AH: Three years after publishing my first novel, I left for Britain and mulled over things for some years before I picked up the pen again.
Do you regret not having stayed in Pakistan? Had you done so you could have gathered a group of friends and writers around you, started a magazine and become an institution, like some others have done.
AH: It’s better to write something that lasts for fifty years than become an institution which falls apart after you are gone. It is also better to be a small fish in a big pond, and even if you don’t make it in the end, at least you have the pleasure of running with the best pack.
In your novel ‘Ba’gh’, is it incidental that you chose the locale of Kashmir, or you wanted to highlight the freedom struggle of Kashmir?
AH: Nothing to do with freedom struggle. I was writing about the human condition. Like ‘Udas Naslein’, where the daughter of a nawab marries a poor peasant, ‘Ba’agh’ is also a love story.
The two themes of the novel are love and justice. What is incidental is that I gave a different version of history about an important event in our country, which was validated several years later when ‘Operation Gibraltar’ was revealed. It gives me a great deal of satisfaction, and should be a matter of pride for all fiction writers, that the event was first exposed in fiction. In a more advanced country, the publication of a novel like this would have created a furore. Over here, no-one even understood the significance of it.
After reading ‘Nadaar Log’ one gets the impression that you were one of the few Pakistanis who had access to Hamood-ur-Rehman Commission Report before it was published.
AH: One of my sources was the great researcher Ahmad Salim, and I gave him, and others, due credit at the beginning of the novel.
Why is somber pessimism a dominant feature of all your characters? Is it part of your personality?
AH: I have no such personality defects. I like to think that I am a person of cheerful disposition. But as I said before, I write about the human condition.
How was your own translation of ‘Udas Naslein’ (‘The Weary Generations’) received in the West?
AH: Very well. All the heavyweight papers and literary magazines reviewed it positively. Too numerous to quote, the one that pleased me most was a review in the Sunday Times by John Spurling (himself a novelist) who wrote, among other things, “. . . this powerful, subtle novel is as fresh today as it must have been forty years ago . . .” This is the supreme test of any work of art – the test of time.
You have also written two novels in English. Do you feel at ease writing in English, and why do you write in English?

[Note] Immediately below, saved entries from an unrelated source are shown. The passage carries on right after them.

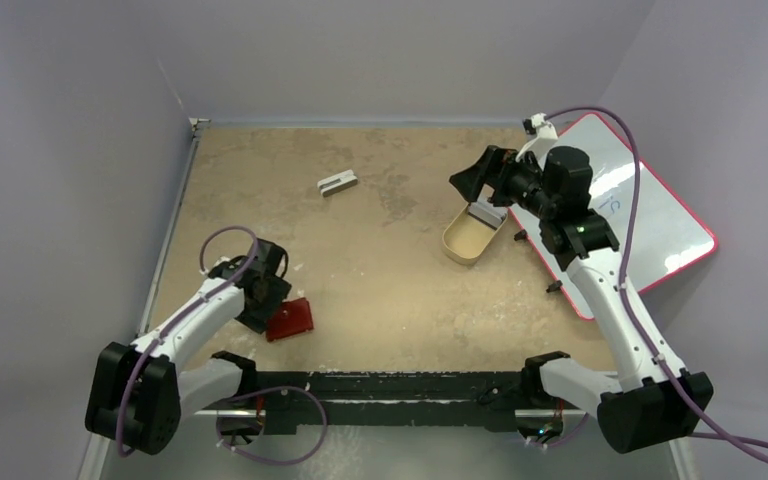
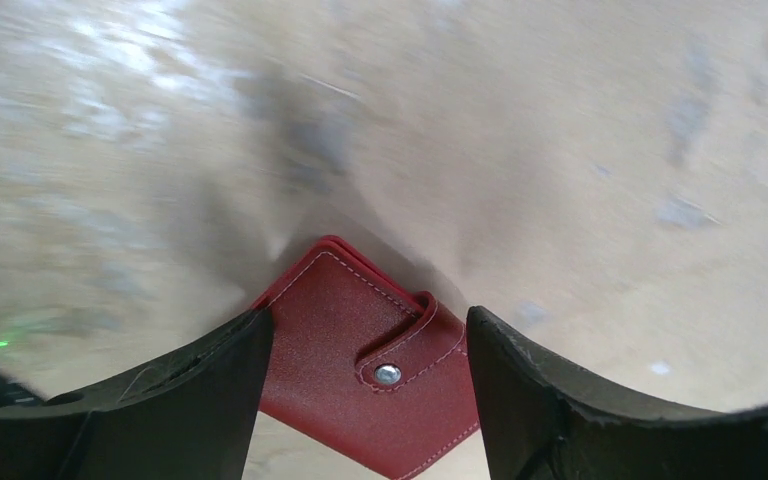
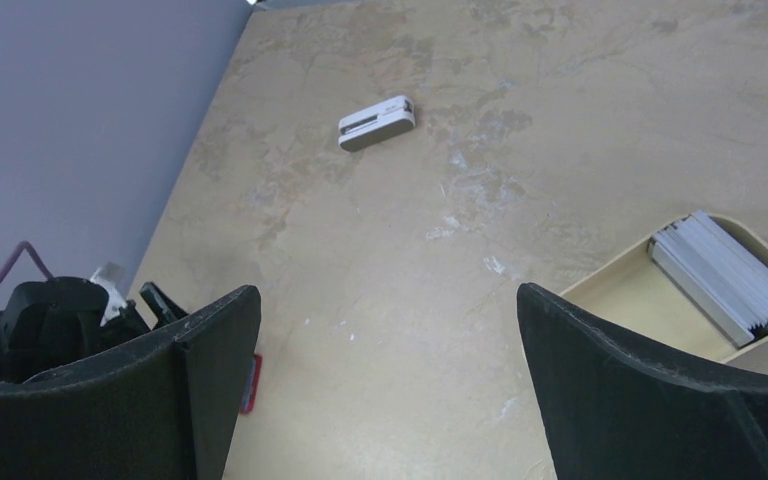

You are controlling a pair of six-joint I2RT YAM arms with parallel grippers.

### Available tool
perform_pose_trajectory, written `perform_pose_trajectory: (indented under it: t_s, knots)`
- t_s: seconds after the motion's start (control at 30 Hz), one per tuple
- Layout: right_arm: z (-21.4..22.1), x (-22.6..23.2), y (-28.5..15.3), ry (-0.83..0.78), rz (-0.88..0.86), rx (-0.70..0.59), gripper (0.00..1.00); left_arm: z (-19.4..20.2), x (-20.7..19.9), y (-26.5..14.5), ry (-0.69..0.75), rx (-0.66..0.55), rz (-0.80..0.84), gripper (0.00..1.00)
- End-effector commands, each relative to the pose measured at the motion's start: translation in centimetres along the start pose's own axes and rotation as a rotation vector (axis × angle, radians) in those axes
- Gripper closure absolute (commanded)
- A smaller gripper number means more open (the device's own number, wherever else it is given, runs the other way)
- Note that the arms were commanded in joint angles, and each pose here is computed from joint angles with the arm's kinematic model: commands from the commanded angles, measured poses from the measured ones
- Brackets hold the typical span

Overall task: Put the credit cards into the card holder
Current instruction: Move the card holder to the center of the board.

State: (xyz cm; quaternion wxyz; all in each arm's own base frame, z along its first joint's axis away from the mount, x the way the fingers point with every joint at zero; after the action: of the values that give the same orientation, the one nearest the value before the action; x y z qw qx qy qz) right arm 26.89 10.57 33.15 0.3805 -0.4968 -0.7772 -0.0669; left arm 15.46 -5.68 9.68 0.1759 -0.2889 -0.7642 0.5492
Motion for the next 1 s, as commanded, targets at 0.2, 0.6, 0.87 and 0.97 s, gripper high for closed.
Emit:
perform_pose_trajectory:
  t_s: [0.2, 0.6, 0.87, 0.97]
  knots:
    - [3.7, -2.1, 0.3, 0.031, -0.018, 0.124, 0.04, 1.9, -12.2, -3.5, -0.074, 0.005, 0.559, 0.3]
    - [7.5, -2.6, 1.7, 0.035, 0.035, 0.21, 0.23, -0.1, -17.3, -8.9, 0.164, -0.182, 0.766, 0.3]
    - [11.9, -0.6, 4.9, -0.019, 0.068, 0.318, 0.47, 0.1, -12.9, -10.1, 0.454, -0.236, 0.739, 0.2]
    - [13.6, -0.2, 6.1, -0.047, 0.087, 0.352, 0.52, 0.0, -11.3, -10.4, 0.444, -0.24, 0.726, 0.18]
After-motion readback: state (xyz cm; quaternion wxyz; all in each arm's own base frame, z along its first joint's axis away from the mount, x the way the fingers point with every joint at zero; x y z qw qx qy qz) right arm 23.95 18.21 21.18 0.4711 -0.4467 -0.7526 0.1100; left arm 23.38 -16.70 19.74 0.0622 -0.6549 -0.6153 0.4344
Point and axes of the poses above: each gripper's point midway between its finger pads, its own y axis out along the fingers, its own x axis along the line the jaws close on, z = x × y, the point moved 8 cm from there along -y, back along the fingers, and after that the axes turned 13 degrees about y, right-handed, at the moved point
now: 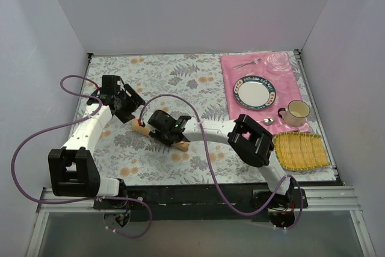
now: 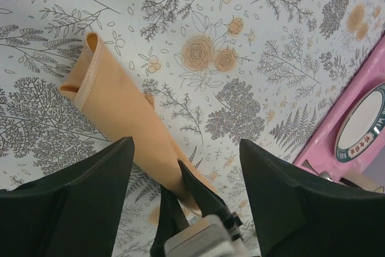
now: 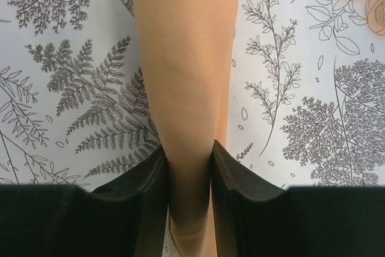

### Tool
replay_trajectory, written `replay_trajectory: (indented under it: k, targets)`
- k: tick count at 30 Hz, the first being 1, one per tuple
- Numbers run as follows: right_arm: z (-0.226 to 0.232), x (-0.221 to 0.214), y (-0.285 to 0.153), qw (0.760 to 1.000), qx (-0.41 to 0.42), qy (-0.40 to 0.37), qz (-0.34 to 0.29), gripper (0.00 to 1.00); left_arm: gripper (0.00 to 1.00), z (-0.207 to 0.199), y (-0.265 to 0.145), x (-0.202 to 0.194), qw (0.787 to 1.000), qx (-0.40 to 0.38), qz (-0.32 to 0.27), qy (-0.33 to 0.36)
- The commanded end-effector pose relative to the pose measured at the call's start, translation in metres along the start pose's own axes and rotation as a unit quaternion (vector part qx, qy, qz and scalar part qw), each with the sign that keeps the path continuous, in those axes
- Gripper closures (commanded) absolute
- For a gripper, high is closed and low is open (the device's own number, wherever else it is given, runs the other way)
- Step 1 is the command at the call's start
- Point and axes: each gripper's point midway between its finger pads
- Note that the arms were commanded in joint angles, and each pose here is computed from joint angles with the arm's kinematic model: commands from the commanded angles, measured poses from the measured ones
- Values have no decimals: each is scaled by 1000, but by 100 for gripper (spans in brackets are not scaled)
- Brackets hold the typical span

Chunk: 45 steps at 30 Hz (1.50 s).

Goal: Fold the napkin, place the utensils inside, and roll it up
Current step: Roll the napkin with the utensil

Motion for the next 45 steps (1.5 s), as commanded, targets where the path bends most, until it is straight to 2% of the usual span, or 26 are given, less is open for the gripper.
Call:
replay_trajectory:
  k: [1,3,4,7,10,14,18,26,30,34,41,42,44,45]
  targets:
    - [-1,0,7,986,108,124,-33,66,30,-17,-10,0,998,-41,13,37]
    - [0,3,8,973,154,160,-56,67,30,-20,-8,-2,998,-46,27,46]
    - [2,5,3,957,205,195,-69,70,30,-22,-7,-3,997,-48,34,48]
    - [1,1,1,924,279,247,-90,71,30,-28,-3,-8,995,-62,62,51]
    - [4,-3,1,892,332,287,-106,70,30,-29,4,-23,991,-75,105,40]
    - [11,-6,-2,846,391,343,-118,69,30,-32,15,-32,986,-104,125,22]
    - [11,-7,-4,822,416,365,-135,69,31,-32,26,-33,985,-120,122,14]
    - [7,-11,-6,793,436,399,-144,67,32,-19,54,-38,985,-109,133,-1]
    - [2,-9,-9,796,429,400,-149,62,32,-9,57,-39,987,-99,124,1]
    - [-7,-7,-11,817,401,390,-140,53,32,5,60,-41,989,-87,117,8]
    - [-32,-1,-21,884,314,329,-110,39,32,11,65,-41,990,-78,114,10]
    - [-37,-1,-18,902,286,305,-108,38,32,10,65,-40,990,-80,113,12]
    - [-42,0,-25,920,258,282,-91,33,32,9,66,-40,990,-79,114,12]
    - [-49,9,-27,937,225,249,-97,32,32,10,67,-40,990,-78,115,12]
Point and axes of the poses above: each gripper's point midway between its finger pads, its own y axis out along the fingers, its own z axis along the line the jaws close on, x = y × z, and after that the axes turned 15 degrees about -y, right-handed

AH: Regardless of how we brag about our Urdu, it is only in English that one gets worldwide distribution and readers. Several years after their publication, my English novels are still being read from Australia to America.
Why have you consistently refused to accept State awards?
AH: Corrupt bureaucrats, Generals, politicians and other low life get not only their tamghas but residential and agricultural lands, while they give some cheap tamghas and a few thousand rupees to writers and send them home. It insults my sensibility. Unless they provide decent income for life to those who receive awards, I want to be no part of this injustice.
Have you been impressed by any writer of Urdu fiction?
AH: I can say without qualification that Quratulain Hyder was, and remains, the best novelist in Urdu.
All your work, in one way or other, is about politics. Why?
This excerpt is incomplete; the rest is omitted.